Jeanne Loring, a stem cell scientist at The Scripps Research Institute, has worked on this project with the zoo for years. She expressed delight in the news.

“That’s awesome,” Loring said from Germany. “It’s an amazing feat. This is a milestone.”

Much of the rhino reproductive system hasn’t been studied before, she said. So the zoo and allied researchers like Loring have had to invent the technology as they go along.

The project’s roots go back decades to a dream inspired by Oliver Ryder, a geneticist at San Diego Zoo Global, the zoo’s conservation arm.

Ryder suggested deep-freezing tissue from endangered animals, in the hope that future technology could recreate whole animals from these cells. He established a cryobanked collection of tissue from these animals, known as the “Frozen Zoo.”

The technology to put these cells to use finally arrived in 2007. Japanese scientist Shinya Yamanaka demonstrated that adult mammalian cells can be turned into artificial embryonic stem cells. He shared a Nobel Prize in 2012 for his discovery.
In this file photo taken on May 3, 2017, a ranger takes care of Sudan, who was the world's last male northern white rhino, at the Ol Pejeta Conservancy in Laikipia county in Kenya. Photo: AP

Loring is leading a separate project to use the cells to treat Parkinson’s disease. These induced pluripotent stem cells, as they are called, are to be created from the patients themselves. They will be matured into brain cells of the type destroyed in Parkinson’s, then implanted into the patient’s brains.

The rhino project is even more complicated. Thawed cryopreserved tissue will be converted into the artificial embryonic stem cells, then matured into egg and sperm cells. These will be united by in vitro fertilisation to create an embryo. This is what will be implanted into the southern white rhino surrogate mothers.

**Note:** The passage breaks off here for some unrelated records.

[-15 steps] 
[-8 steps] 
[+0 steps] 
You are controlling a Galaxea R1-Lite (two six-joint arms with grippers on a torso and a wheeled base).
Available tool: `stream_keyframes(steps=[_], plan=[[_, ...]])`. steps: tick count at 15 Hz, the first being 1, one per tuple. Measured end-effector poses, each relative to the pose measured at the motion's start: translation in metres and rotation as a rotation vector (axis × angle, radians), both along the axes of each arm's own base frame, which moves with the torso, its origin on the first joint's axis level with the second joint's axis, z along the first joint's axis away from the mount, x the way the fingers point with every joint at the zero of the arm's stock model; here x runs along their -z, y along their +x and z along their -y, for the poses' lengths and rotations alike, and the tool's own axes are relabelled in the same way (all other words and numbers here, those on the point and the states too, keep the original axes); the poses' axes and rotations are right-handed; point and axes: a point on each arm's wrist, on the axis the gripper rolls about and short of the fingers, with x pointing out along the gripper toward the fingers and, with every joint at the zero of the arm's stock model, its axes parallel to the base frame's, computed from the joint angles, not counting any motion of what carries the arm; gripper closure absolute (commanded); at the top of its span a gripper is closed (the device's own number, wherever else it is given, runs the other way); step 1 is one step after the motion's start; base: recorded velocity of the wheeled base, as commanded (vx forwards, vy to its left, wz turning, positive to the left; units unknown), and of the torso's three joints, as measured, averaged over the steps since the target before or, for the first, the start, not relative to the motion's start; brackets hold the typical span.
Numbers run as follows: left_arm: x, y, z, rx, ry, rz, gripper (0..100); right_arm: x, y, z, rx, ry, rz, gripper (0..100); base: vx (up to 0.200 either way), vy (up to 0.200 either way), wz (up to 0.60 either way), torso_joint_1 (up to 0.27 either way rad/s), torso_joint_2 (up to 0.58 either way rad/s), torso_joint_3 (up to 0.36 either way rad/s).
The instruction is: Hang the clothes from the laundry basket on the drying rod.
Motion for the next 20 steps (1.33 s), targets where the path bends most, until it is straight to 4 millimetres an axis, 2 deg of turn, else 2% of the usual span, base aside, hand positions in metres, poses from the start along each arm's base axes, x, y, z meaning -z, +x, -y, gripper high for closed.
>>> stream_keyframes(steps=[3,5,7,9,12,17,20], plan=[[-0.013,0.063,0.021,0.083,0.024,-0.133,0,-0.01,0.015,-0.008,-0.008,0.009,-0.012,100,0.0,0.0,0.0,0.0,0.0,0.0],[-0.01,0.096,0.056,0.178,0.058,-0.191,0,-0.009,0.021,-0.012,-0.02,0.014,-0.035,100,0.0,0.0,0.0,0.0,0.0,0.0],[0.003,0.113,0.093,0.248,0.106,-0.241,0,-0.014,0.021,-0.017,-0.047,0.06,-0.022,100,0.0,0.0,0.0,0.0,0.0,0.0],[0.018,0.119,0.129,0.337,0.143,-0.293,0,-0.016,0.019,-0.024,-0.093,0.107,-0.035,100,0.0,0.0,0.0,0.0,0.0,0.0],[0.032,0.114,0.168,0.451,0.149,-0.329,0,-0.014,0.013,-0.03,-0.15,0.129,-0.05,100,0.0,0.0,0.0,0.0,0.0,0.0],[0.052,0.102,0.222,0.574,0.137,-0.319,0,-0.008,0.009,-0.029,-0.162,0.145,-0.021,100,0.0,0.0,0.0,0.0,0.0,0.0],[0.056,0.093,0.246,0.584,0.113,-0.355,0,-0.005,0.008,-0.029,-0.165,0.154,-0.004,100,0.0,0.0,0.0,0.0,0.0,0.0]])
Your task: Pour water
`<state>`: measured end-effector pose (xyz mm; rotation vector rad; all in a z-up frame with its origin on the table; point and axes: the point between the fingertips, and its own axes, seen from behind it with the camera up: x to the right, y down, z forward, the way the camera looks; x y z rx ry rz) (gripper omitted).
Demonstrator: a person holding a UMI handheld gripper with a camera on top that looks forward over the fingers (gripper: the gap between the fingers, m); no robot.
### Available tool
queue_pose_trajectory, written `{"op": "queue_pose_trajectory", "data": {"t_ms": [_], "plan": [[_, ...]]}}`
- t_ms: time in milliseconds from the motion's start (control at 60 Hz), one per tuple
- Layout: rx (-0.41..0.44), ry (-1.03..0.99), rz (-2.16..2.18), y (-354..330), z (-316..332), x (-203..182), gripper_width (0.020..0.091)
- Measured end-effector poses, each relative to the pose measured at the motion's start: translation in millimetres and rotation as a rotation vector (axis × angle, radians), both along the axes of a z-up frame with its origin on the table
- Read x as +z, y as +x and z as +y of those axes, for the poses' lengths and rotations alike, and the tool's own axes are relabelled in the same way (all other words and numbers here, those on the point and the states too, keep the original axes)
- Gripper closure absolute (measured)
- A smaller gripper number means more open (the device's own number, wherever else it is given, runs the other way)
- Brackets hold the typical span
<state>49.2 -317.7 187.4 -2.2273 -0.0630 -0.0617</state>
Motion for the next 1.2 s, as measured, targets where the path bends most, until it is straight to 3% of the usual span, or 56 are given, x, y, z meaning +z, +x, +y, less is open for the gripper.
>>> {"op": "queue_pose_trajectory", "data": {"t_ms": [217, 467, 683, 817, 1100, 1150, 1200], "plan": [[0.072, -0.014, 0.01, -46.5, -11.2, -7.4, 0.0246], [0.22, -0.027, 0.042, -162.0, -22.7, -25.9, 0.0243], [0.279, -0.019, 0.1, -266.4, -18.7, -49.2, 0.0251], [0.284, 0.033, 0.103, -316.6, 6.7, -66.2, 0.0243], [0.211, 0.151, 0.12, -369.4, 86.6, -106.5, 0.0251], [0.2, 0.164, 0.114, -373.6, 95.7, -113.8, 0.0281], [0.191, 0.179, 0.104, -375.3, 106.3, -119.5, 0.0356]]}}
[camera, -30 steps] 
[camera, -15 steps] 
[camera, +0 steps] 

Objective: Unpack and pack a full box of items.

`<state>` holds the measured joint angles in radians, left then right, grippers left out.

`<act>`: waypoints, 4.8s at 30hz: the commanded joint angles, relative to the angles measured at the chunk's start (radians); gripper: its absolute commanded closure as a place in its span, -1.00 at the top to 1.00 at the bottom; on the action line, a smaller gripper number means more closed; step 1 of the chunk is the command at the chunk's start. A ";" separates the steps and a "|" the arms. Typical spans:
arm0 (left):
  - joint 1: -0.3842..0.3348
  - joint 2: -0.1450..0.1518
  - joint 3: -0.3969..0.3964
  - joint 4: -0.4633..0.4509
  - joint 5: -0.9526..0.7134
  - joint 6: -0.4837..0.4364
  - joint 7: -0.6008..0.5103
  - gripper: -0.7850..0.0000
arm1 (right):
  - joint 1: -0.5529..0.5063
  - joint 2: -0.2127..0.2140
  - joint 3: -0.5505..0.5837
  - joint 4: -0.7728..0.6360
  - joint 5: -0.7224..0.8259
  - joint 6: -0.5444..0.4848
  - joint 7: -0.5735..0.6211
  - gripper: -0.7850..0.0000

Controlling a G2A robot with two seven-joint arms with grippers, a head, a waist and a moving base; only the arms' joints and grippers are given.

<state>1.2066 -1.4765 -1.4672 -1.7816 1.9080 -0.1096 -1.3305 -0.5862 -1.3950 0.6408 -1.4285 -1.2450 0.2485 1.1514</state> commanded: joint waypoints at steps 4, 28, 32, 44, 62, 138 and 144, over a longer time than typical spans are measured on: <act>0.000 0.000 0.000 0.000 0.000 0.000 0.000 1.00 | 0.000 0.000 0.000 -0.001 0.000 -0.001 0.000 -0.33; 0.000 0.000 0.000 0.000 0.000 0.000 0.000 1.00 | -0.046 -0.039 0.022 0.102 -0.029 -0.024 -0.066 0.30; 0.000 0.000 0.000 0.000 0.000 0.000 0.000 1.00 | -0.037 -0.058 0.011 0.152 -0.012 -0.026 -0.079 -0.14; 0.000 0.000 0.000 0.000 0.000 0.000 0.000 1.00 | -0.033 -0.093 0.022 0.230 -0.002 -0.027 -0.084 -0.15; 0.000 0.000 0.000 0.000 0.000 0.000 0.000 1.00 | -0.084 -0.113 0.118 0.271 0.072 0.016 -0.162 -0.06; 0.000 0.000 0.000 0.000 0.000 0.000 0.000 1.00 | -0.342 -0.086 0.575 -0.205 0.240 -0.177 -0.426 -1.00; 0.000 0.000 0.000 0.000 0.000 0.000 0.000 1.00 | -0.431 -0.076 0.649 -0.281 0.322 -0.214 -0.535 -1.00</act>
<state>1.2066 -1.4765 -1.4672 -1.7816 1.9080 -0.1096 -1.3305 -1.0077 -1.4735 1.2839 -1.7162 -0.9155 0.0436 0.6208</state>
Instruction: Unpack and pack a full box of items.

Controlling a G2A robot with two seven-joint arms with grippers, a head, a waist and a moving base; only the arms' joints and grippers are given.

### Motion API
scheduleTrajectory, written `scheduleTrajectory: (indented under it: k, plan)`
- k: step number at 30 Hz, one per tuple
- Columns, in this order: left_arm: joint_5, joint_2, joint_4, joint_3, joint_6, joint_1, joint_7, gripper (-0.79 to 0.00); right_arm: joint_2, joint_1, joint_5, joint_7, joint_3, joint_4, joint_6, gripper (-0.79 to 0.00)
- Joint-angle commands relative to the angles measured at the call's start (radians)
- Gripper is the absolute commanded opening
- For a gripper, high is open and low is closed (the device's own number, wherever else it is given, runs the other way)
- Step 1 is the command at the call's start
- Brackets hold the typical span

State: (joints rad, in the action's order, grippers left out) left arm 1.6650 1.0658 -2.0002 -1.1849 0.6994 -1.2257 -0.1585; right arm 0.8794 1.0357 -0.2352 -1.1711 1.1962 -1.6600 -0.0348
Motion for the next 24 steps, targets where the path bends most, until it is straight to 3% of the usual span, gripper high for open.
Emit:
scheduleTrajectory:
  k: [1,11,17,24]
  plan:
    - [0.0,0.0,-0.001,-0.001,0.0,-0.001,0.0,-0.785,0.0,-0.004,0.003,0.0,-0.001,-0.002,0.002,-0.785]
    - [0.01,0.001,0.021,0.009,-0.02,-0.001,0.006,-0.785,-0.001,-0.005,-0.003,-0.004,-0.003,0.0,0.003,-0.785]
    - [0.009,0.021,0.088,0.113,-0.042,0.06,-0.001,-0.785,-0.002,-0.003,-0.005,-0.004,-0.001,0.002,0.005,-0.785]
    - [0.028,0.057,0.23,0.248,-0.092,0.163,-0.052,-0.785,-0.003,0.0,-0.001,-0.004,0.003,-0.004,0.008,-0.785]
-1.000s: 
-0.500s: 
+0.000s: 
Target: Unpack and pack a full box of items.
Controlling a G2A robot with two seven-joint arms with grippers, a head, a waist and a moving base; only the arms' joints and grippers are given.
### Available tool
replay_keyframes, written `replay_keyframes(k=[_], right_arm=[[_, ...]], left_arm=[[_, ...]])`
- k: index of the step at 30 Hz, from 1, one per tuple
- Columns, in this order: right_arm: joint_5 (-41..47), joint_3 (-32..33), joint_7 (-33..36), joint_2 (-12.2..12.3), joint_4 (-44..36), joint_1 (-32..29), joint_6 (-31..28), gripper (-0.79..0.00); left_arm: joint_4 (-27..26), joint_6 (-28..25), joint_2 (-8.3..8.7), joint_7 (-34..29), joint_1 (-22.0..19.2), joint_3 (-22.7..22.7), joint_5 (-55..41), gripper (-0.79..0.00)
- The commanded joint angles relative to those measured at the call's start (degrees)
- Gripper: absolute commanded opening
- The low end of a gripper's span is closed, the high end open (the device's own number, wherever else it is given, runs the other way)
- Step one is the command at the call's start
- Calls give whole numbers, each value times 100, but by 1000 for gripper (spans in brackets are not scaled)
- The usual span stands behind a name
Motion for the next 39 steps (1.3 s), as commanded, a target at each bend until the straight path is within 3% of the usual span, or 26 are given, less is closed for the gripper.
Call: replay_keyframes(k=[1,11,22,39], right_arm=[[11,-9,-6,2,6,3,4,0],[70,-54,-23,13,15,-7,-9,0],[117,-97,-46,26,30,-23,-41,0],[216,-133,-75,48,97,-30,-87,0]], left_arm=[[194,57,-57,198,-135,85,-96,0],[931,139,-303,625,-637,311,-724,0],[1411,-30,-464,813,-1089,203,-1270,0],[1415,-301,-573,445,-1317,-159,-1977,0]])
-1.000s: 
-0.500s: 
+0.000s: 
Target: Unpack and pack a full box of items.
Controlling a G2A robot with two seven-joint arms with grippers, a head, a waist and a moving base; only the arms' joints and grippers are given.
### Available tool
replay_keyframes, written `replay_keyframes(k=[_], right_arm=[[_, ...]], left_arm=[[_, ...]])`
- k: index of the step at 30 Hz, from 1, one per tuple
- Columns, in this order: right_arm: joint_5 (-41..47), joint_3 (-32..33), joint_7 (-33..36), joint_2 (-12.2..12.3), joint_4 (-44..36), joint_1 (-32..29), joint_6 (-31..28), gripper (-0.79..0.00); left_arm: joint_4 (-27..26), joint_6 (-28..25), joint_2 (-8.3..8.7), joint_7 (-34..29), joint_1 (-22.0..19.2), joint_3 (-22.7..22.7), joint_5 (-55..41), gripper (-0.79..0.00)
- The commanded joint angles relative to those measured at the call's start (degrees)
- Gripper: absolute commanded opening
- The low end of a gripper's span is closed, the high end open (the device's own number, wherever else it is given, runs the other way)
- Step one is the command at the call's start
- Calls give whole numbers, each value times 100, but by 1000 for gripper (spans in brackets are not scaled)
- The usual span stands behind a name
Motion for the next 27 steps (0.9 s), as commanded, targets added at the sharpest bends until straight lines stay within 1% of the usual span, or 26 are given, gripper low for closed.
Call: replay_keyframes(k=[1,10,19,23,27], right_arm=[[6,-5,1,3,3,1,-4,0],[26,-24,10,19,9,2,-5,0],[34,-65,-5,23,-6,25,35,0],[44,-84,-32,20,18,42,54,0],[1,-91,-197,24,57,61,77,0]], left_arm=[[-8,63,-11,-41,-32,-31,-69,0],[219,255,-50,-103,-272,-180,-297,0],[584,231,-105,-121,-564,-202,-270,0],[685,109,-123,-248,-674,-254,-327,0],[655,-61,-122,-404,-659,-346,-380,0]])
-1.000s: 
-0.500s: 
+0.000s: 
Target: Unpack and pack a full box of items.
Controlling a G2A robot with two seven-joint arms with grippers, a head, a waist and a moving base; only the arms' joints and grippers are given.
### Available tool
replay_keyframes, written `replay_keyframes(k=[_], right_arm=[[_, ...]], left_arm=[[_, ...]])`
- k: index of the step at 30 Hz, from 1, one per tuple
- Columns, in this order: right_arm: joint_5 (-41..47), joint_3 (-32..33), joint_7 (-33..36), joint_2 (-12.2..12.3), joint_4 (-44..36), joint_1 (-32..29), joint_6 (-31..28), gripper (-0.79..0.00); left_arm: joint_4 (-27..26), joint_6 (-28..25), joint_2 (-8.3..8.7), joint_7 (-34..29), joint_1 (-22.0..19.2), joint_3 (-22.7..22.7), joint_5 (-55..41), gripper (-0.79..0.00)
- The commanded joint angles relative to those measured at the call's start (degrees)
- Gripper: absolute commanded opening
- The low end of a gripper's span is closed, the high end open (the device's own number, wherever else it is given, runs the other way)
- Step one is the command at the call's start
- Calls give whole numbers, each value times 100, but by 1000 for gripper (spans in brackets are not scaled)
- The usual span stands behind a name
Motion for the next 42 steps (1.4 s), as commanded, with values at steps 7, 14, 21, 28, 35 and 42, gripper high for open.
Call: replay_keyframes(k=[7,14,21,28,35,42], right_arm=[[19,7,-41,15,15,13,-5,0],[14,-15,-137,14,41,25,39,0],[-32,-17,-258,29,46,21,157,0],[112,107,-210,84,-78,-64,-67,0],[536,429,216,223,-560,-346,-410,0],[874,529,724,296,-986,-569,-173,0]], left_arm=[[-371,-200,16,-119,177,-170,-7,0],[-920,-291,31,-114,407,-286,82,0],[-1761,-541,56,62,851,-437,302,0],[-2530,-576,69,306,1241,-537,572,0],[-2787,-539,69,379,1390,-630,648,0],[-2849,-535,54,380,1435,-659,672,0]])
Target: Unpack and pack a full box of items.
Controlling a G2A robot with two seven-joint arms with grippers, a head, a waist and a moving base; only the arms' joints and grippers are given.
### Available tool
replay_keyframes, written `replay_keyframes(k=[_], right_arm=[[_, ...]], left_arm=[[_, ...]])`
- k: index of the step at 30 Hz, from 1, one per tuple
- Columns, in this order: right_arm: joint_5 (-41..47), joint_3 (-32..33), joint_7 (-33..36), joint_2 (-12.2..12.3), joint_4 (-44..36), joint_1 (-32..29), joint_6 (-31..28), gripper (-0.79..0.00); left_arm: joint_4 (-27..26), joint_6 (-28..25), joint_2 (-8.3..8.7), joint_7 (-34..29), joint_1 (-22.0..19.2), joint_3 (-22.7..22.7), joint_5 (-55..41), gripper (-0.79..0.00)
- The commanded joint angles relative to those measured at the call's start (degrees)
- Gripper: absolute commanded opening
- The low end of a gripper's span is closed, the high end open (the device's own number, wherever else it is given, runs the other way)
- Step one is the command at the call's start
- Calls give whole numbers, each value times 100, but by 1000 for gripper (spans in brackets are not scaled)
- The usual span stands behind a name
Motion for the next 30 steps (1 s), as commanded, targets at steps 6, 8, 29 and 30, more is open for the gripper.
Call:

Loring and Ryder are co-authors of a recent study describing how stem cells were produced from four northern white rhinos with a method they say is superior. Unlike earlier methods, it doesn’t use viruses to deliver genes that help convert the cells. So the cells created have a healthier genetic profile.

The Safari Park says the work may be applicable for other rhino species, including the critically endangered Sumatran and Javan rhinos.